According to another aspect of the present disclosure, a method implemented by a management node that is configured to communicate with a power grid operator and with a plurality of RBSs is provided. Each of the plurality of RBSs is configured to be switchable between power from a power grid and power from a respective plurality of backup battery units associated with the RBS. A primary subset of the plurality of RBSs to participate in at least one Frequency Containment Reserve, FCR, event occurring over a predefined time interval is determined. A standby subset of the plurality of RBSs that are each configured to participate in the at least one FCR event in place of a failure of a respective one of the primary subset of the plurality of RBSs is determined. Transmission is caused of synchronization signals with operational settings to the primary and standby subsets of the plurality of RBSs where the operational settings are associated with participating in the at least one FCR event. During an activation period, transmission is caused of an activation signal to at least one of the primary subset of the plurality of RBSs where the activation signal is configured to cause a RBS to modify its power consumption based on the synchronization signal to participate in the at least one FCR event.

According to another aspect of the present disclosure, a method implemented by a RBS that is in communication with a management node is provided. The RBS is configured to be switchable between power from a power grid and power from a plurality of backup battery units associated with the RBS. A synchronization signal is received with operational settings associated with primary and standby subsets of a plurality of RBSs forming a cluster where the operational settings are associated with participating in at least one Frequency Containment Reserve, FCR, event. During an activation period, an activation signal is received that is configured to cause the RBS to modify its power consumption based on the synchronization signal in response to the activation signal. The power consumption of the RBS is modified based on the synchronization signal and the activation signal to participate in the at least one FCR event.

Some embodiments therefore advantageously provide methods, systems, and apparatuses for enabling frequency containment functionality in a telecommunications network.

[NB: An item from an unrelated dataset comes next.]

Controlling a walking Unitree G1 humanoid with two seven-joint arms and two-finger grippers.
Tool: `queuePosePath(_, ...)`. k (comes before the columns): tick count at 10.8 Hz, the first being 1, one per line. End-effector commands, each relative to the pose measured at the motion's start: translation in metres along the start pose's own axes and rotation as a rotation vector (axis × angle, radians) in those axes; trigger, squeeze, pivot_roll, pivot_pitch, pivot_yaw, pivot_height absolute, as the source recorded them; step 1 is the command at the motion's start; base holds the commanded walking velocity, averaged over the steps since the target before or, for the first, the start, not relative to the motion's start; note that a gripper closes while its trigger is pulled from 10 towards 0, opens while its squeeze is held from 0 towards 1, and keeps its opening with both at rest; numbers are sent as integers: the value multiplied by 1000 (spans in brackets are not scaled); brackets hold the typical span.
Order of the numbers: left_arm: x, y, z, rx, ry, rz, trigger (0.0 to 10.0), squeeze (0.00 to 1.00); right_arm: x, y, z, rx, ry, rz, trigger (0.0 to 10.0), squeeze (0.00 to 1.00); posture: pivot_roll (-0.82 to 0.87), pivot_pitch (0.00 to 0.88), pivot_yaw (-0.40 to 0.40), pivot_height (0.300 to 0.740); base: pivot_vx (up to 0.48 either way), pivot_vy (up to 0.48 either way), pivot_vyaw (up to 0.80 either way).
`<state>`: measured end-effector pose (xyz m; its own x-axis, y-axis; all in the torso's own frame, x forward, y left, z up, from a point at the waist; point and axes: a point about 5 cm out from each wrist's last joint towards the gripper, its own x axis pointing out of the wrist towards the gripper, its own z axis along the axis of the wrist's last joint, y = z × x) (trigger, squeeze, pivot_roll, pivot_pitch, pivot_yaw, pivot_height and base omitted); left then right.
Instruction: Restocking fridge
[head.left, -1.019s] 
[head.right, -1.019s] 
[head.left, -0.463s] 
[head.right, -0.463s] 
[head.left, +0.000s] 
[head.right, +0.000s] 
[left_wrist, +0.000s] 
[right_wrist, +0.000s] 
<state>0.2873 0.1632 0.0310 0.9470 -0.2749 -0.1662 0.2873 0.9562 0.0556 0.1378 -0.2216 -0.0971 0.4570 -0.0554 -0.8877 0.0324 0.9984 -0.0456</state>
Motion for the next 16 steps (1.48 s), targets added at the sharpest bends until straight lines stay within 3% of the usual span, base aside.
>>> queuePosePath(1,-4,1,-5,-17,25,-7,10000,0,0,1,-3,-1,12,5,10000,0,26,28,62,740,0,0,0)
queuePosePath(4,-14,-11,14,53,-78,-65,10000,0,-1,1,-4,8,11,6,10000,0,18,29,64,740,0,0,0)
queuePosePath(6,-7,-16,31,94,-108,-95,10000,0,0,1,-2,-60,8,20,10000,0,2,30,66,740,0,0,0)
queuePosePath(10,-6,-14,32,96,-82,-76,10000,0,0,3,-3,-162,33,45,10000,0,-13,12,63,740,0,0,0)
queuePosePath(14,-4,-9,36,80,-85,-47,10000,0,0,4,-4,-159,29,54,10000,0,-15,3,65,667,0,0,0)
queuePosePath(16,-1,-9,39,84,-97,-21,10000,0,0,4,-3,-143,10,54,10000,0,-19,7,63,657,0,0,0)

As described above, existing systems for battery energy storage may not be suitable for providing ancillary services to utilities. For example, a participating customer, such as a communications service provider (CSP) and/or mobile network operator (MNO), may be a potential candidate for providing AS/FCR services. Current network deployments, such as 4G, 5G, etc., may allow CSPs to utilize network assets, such as radio base stations, network nodes, etc. which include local energy storage (e.g., batteries), and an operating network manager system, for enabling provision of various ancillary services to the power grid. Given the fast response capacity of batteries, such a source of power may be suitable for providing FCR. By participating, a CSP may extend its business to new industries and reduce its energy operational cost by providing ancillary services.

Many MNOs and utility companies have challenges and need new technologies and methods to enable a sustainable operation of their assets. Ancillary services enhance the sustainability of the utility companies while at the same time enable new revenues for MNOs by utilizing existing equipment/batteries, without requiring costly investment in a separate battery energy storage system.

Implementing ancillary services, such as FCR services, present several challenges for the telecom operators in efficiently orchestrating multiple sites to participate in the ancillary services.

A radio base station's (RBS) battery energy storage units have energy constraints and therefore can fail to provide FCR if the State-of-Charge (SoC) limits are reached, and hence may fail to participate during regulation requests (i.e., when FCR service is activated). Furthermore, and in a first constraint, the energy storage units may have to recover to a proper level in order to be able to attend future requests (ensuring the agreed FCR capacity), while not complying with the grid requests may lead to monetary penalties.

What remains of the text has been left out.